#### Your instructions:
Please return each line of the listing below exactly as written.

#### The data:
= = = = = = =
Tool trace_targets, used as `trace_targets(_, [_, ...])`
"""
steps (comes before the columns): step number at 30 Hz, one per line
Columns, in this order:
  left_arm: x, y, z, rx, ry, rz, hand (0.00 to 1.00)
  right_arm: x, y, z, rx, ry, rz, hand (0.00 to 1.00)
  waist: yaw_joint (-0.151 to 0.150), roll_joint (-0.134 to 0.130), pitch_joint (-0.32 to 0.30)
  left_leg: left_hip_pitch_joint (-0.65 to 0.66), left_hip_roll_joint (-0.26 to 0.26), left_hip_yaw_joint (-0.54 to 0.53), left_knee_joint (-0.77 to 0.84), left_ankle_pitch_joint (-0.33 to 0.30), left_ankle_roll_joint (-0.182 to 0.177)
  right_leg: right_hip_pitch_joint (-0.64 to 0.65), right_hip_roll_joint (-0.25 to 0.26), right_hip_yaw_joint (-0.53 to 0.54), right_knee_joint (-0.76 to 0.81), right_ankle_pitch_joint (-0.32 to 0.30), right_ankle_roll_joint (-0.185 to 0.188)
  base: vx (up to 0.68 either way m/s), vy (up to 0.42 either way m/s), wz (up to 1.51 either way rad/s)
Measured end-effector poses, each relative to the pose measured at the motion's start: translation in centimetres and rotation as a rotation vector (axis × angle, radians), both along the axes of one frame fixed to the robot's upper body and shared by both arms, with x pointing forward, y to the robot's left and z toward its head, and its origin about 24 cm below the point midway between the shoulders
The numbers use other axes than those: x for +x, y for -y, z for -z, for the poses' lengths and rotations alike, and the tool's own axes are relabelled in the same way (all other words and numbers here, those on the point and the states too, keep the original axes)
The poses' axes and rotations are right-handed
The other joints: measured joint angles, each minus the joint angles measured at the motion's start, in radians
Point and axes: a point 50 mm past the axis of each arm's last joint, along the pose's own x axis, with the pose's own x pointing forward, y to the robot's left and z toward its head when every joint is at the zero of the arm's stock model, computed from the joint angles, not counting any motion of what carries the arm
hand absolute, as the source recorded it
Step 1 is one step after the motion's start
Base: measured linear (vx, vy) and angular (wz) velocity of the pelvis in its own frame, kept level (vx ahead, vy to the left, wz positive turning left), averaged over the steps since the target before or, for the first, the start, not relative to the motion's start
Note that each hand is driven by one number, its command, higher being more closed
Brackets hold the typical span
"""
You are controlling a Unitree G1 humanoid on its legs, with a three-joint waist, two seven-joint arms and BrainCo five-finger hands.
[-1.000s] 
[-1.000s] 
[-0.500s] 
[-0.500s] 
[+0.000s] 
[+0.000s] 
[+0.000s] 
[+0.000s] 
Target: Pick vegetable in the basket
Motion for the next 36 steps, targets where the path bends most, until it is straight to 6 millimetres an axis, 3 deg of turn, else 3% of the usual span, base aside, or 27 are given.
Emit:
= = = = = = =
#### Final answer:
Tool trace_targets, used as `trace_targets(_, [_, ...])`
"""
steps (comes before the columns): step number at 30 Hz, one per line
Columns, in this order:
  left_arm: x, y, z, rx, ry, rz, hand (0.00 to 1.00)
  right_arm: x, y, z, rx, ry, rz, hand (0.00 to 1.00)
  waist: yaw_joint (-0.151 to 0.150), roll_joint (-0.134 to 0.130), pitch_joint (-0.32 to 0.30)
  left_leg: left_hip_pitch_joint (-0.65 to 0.66), left_hip_roll_joint (-0.26 to 0.26), left_hip_yaw_joint (-0.54 to 0.53), left_knee_joint (-0.77 to 0.84), left_ankle_pitch_joint (-0.33 to 0.30), left_ankle_roll_joint (-0.182 to 0.177)
  right_leg: right_hip_pitch_joint (-0.64 to 0.65), right_hip_roll_joint (-0.25 to 0.26), right_hip_yaw_joint (-0.53 to 0.54), right_knee_joint (-0.76 to 0.81), right_ankle_pitch_joint (-0.32 to 0.30), right_ankle_roll_joint (-0.185 to 0.188)
  base: vx (up to 0.68 either way m/s), vy (up to 0.42 either way m/s), wz (up to 1.51 either way rad/s)
Measured end-effector poses, each relative to the pose measured at the motion's start: translation in centimetres and rotation as a rotation vector (axis × angle, radians), both along the axes of one frame fixed to the robot's upper body and shared by both arms, with x pointing forward, y to the robot's left and z toward its head, and its origin about 24 cm below the point midway between the shoulders
The numbers use other axes than those: x for +x, y for -y, z for -z, for the poses' lengths and rotations alike, and the tool's own axes are relabelled in the same way (all other words and numbers here, those on the point and the states too, keep the original axes)
The poses' axes and rotations are right-handed
The other joints: measured joint angles, each minus the joint angles measured at the motion's start, in radians
Point and axes: a point 50 mm past the axis of each arm's last joint, along the pose's own x axis, with the pose's own x pointing forward, y to the robot's left and z toward its head when every joint is at the zero of the arm's stock model, computed from the joint angles, not counting any motion of what carries the arm
hand absolute, as the source recorded it
Step 1 is one step after the motion's start
Base: measured linear (vx, vy) and angular (wz) velocity of the pelvis in its own frame, kept level (vx ahead, vy to the left, wz positive turning left), averaged over the steps since the target before or, for the first, the start, not relative to the motion's start
Note that each hand is driven by one number, its command, higher being more closed
Brackets hold the typical span
"""
You are controlling a Unitree G1 humanoid on its legs, with a three-joint waist, two seven-joint arms and BrainCo five-finger hands.
[-1.000s] 
[-1.000s] 
[-0.500s] 
[-0.500s] 
[+0.000s] 
[+0.000s] 
[+0.000s] 
[+0.000s] 
Target: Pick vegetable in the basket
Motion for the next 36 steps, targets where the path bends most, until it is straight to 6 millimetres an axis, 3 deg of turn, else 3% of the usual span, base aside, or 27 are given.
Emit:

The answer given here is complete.